From Conventional Methods to Large Language Models: A Systematic Review of Techniques in Mobile App Review Analysis
This paper focuses on app review analysis techniques, driven by the rapid advancement of the mobile app market and NLP techniques in optimizing mobile app user experiences.
Owing to technological advancements, app review analysis has rapidly evolved. This study examines both conventional and emerging techniques, including current advancements such as large language models (LLMs) in app review analysis. It provides an overview of the various methods used across different categories of app review analysis, comparing effective strategies for identifying user concerns and enhancing app functionality.
A systematic review was utilized based on two major standard guidelines, PRISMA and Kitchenham’s guidelines, for the period of 2014 to 2024. After defining the review protocol, papers were identified through keyword-based searches on six major online databases: Scopus, Web of Science, IEEE Xplore, ACM Digital Library, Science Direct, and Springer. Following screening and excluding papers based on defined quality criteria, 53 papers were considered for this study. The use of PRISMA ensures a transparent and reproducible review process, while Kitchenham’s guidelines provide a structured and rigorous approach for evaluating and synthesizing the literature.
This review study aims to evaluate the current state of knowledge on app review analysis techniques to improve mobile app user experiences. This study categorized the existing state-of-the-art papers into eight different categories, such as sentiment analysis, review classification, summarization, and prioritization, and examined challenges related to app review analysis. Furthermore, the study emphasizes the potential of LLMs for optimizing and automating app review analysis and provides future directions to address gaps in user-centric app development.

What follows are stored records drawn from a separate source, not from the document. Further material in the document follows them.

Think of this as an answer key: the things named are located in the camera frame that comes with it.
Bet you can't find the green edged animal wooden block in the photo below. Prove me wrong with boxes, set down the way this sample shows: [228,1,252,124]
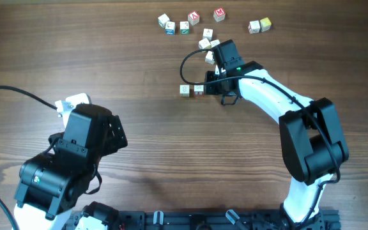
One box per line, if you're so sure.
[205,51,215,65]

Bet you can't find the red I wooden block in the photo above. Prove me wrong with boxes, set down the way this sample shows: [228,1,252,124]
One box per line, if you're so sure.
[194,85,204,96]

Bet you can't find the wooden block with figure eight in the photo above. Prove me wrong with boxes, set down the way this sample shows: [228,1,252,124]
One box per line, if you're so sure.
[180,85,190,97]

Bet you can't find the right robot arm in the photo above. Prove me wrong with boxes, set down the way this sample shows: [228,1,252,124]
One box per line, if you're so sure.
[205,40,349,229]

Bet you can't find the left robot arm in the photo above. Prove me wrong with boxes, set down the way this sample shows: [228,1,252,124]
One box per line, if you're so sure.
[14,103,128,229]

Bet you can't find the pale yellow wooden block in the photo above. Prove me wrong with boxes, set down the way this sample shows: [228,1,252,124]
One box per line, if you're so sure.
[210,40,220,48]

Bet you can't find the red edged wooden block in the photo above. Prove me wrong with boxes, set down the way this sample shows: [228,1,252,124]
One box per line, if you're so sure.
[203,28,213,41]

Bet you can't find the red Y wooden block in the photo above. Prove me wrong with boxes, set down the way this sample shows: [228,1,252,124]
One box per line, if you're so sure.
[248,20,261,34]

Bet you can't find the green N wooden block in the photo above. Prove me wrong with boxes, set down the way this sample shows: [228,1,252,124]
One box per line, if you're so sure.
[180,21,190,35]

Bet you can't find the red M wooden block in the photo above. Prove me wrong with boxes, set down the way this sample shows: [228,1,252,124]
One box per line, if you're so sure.
[213,8,226,22]

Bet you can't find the yellow top wooden block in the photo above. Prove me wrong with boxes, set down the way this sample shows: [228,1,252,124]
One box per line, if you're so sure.
[259,17,272,32]

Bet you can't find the red A wooden block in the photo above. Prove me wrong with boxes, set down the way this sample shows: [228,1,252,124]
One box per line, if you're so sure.
[188,11,200,26]

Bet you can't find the blue letter wooden block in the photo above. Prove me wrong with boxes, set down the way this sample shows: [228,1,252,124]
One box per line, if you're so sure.
[165,21,176,35]

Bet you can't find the green letter wooden block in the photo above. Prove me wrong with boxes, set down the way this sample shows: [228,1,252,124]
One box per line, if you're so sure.
[158,13,170,28]

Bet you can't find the black left camera cable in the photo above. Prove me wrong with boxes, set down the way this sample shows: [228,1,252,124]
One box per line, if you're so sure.
[0,85,59,111]

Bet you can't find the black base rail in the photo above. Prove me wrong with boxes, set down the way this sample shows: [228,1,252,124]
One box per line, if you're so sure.
[63,209,342,230]

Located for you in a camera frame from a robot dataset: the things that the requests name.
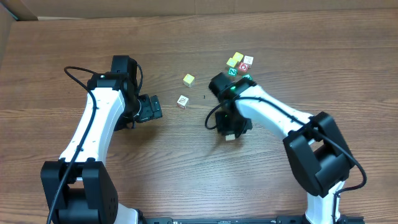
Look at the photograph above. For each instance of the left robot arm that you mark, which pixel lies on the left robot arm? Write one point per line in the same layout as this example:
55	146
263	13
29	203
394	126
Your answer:
77	186

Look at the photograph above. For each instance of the white leaf block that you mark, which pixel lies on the white leaf block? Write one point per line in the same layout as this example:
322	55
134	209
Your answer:
182	101

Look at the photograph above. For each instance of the green block letter Z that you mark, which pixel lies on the green block letter Z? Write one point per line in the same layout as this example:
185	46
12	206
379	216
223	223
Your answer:
232	72

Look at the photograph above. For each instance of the white block top right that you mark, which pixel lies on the white block top right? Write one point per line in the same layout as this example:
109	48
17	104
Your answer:
248	60

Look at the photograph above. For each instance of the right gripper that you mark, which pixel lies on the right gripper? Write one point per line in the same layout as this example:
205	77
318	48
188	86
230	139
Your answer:
232	129

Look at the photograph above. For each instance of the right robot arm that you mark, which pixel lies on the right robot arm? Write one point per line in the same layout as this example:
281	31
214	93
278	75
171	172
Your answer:
317	152

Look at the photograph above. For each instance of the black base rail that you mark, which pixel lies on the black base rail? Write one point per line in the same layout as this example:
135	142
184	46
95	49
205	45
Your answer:
276	220

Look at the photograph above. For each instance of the red block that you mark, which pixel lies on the red block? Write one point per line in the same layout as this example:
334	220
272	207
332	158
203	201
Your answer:
243	68

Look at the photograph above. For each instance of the yellow block upper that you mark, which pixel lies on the yellow block upper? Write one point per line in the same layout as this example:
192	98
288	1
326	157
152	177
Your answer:
238	57

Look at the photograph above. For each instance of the green block letter V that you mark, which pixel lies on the green block letter V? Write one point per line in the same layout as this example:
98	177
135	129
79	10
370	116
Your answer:
230	137

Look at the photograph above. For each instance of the green block right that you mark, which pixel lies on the green block right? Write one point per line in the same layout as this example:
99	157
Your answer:
248	76

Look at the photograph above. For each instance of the lone yellow block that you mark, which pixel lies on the lone yellow block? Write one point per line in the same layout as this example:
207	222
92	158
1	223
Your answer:
189	80

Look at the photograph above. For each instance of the yellow block lower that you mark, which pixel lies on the yellow block lower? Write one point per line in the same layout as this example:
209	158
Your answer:
231	62

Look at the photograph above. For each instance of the cardboard box wall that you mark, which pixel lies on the cardboard box wall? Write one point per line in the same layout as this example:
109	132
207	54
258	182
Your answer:
203	31

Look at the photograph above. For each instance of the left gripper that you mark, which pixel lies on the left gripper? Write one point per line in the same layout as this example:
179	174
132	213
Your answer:
155	107

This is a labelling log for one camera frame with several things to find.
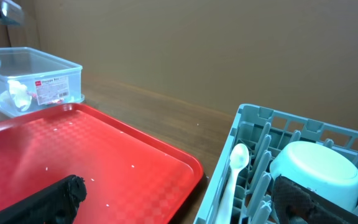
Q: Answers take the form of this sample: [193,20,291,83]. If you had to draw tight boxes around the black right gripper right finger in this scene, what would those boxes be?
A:
[272,175,358,224]

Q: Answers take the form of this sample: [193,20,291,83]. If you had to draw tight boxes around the pale green bowl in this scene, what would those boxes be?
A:
[269,141,358,212]

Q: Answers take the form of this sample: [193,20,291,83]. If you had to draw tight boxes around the red serving tray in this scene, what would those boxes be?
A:
[0,104,203,223]

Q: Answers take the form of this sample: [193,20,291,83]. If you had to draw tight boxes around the white tissue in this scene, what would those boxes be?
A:
[0,80,32,112]

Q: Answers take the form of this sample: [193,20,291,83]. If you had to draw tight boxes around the red snack wrapper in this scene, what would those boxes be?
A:
[27,92,64,105]

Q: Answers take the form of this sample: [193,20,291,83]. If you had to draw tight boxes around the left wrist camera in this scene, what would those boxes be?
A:
[0,0,24,25]

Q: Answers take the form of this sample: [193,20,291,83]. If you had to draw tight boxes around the white plastic spoon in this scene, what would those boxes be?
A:
[215,143,250,224]

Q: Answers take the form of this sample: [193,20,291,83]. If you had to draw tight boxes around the clear plastic bin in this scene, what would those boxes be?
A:
[0,47,85,118]

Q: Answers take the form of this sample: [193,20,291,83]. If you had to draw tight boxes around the grey dishwasher rack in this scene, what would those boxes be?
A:
[194,104,358,224]

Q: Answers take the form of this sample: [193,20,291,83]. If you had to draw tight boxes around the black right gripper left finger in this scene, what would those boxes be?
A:
[0,175,87,224]

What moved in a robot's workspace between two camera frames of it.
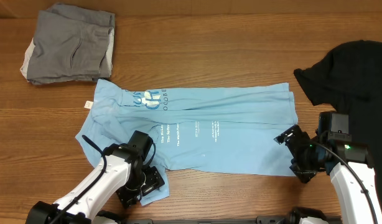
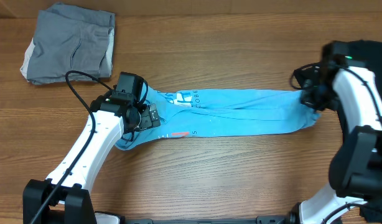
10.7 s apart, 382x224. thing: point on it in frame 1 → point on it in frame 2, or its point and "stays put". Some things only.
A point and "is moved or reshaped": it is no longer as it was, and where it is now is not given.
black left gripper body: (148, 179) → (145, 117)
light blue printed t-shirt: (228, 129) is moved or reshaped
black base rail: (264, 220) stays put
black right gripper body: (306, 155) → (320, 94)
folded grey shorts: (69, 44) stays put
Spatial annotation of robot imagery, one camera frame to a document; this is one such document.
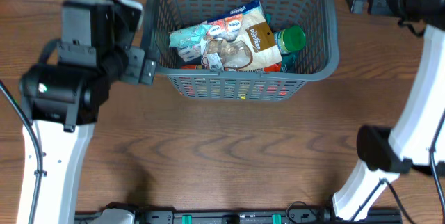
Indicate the orange spaghetti pack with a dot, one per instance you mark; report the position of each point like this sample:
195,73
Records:
273,68

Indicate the green lidded jar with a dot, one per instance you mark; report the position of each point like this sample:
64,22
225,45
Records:
290,40

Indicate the grey plastic basket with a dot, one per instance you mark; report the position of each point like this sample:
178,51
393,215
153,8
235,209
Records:
316,61

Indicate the small teal packet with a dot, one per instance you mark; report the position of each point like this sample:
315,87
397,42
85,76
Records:
188,36

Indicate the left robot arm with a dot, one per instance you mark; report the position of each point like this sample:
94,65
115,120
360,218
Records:
61,97

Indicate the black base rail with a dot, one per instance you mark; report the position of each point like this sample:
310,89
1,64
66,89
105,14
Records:
297,212

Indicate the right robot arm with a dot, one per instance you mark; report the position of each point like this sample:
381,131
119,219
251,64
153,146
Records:
416,142

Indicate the beige snack pouch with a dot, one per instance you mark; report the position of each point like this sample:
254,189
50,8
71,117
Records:
253,49

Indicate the green coffee bag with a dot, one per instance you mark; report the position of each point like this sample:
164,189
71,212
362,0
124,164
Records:
288,63

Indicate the Kleenex tissue pack strip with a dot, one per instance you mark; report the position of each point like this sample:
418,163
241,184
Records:
225,27

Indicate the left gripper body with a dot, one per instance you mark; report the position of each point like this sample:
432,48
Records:
126,63

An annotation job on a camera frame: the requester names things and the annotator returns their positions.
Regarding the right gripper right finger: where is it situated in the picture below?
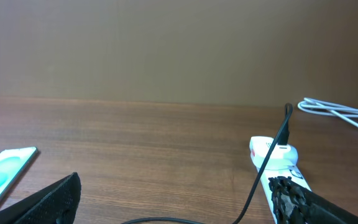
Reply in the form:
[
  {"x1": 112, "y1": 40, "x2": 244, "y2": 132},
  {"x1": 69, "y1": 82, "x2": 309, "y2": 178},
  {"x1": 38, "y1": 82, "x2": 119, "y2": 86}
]
[{"x1": 268, "y1": 176, "x2": 358, "y2": 224}]

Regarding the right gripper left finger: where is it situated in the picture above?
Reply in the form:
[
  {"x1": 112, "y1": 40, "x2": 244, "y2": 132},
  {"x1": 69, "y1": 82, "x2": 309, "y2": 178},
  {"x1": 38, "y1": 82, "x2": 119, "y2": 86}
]
[{"x1": 0, "y1": 172, "x2": 81, "y2": 224}]

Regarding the teal screen Galaxy smartphone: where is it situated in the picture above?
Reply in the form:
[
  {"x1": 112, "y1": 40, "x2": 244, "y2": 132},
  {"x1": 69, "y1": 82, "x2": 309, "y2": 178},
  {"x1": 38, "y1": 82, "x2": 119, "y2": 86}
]
[{"x1": 0, "y1": 147, "x2": 39, "y2": 201}]

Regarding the white USB charger plug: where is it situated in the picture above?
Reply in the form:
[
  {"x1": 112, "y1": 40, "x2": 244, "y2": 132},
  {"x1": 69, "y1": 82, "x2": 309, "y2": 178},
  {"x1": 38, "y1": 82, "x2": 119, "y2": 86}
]
[{"x1": 251, "y1": 143, "x2": 298, "y2": 170}]

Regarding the white power strip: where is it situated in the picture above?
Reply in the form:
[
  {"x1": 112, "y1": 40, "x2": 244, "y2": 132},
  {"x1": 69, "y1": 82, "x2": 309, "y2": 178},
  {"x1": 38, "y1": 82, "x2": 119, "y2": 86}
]
[{"x1": 249, "y1": 136, "x2": 312, "y2": 224}]

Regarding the black USB charging cable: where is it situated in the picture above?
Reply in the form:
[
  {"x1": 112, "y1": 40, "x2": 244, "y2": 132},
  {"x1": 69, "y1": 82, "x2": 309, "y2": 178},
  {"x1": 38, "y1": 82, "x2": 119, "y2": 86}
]
[{"x1": 121, "y1": 103, "x2": 294, "y2": 224}]

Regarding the white power strip cord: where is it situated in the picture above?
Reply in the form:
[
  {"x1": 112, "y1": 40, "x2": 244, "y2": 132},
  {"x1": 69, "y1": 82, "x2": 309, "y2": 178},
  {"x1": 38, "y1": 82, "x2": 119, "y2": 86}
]
[{"x1": 297, "y1": 97, "x2": 358, "y2": 139}]

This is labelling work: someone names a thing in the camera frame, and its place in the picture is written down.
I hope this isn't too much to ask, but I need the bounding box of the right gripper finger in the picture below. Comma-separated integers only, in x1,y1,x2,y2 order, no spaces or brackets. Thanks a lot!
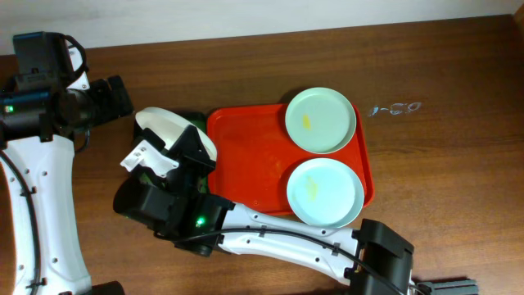
166,125,216,176
133,127,165,152

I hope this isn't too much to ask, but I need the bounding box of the white round plate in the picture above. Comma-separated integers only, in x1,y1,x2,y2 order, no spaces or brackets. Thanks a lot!
122,107,193,168

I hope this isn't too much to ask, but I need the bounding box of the light blue round plate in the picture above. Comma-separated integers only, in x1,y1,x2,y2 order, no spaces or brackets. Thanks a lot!
286,158,365,228

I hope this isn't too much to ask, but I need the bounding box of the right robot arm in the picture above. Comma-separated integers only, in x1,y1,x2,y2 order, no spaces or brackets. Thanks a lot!
113,125,413,294

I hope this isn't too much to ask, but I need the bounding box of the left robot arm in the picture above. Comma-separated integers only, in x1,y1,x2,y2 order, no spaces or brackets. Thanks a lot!
1,32,133,294

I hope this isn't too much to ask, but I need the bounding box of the dark green plastic tray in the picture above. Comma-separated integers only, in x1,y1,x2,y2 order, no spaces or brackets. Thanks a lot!
120,112,218,179

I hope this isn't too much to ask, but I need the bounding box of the red plastic tray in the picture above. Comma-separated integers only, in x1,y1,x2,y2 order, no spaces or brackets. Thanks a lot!
206,102,376,217

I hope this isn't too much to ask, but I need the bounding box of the mint green round plate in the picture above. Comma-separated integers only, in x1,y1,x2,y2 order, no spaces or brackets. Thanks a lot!
284,87,357,154

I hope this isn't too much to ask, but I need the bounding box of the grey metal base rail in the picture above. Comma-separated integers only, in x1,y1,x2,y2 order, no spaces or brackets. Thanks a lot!
416,279,480,295

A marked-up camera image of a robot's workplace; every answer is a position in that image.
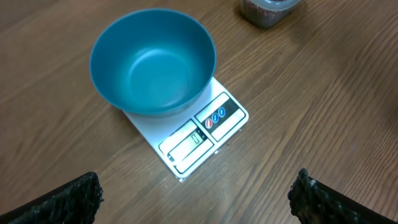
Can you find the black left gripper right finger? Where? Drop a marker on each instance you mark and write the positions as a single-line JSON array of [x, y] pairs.
[[312, 202]]

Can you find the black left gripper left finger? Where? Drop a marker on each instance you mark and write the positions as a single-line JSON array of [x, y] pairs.
[[74, 202]]

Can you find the white digital kitchen scale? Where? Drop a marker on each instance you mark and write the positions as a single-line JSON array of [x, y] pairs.
[[187, 139]]

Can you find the teal blue bowl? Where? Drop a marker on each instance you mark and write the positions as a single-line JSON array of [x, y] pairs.
[[153, 62]]

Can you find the red beans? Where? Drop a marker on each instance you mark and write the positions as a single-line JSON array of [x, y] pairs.
[[267, 12]]

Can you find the clear plastic container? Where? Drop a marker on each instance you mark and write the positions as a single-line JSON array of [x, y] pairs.
[[269, 11]]

Among the eight main categories defined in app review analysis, sentiment analysis is the most prevalent, followed by review classification and information extraction. Most studies use a combination of these categories to achieve a comprehensive goal. Prioritization techniques such as risk matrices, thumbs-up count-based approach, and anomaly detection are widely used to identify emerging issues. Extracting meaningful information and evaluating the proposed approach are the most common challenges identified. Novel LLMs, like Chat-GPT, significantly enhance review analysis by automating the process, improving feature extraction, and enabling context-aware review classification.
The combination of conventional approaches and novel LLM-based methods can enhance both the efficiency and accuracy in identifying and addressing critical issues raised through mobile app user reviews. It effectively prioritizes user concerns by leveraging the strengths of both traditional preprocessing techniques and advanced LLMs.
Researchers are encouraged to explore the integration of emerging technologies like LLMs to enhance the of app review analysis, particularly in feature-specific sentiment analysis.
The results of this study contribute to enhancing the mobile app user experience through effective app review analysis, which improves user satisfaction and supports user-centered app development. This ultimately leads to a better mobile app ecosystem, benefiting both users and developers.
In the future, this research can be extended in multiple directions. Researchers can address the existing research gaps that LLMs have yet to address, particularly in prioritizing user concerns. Additionally, there is potential for further research on tool implementations focusing on identifying persistent issues through time series analysis by considering the app version and date of the app reviews. Moreover, there is a need to develop comprehensive frameworks that are more generalizable across different apps and categories, with a focus on identifying user concerns related to specific features.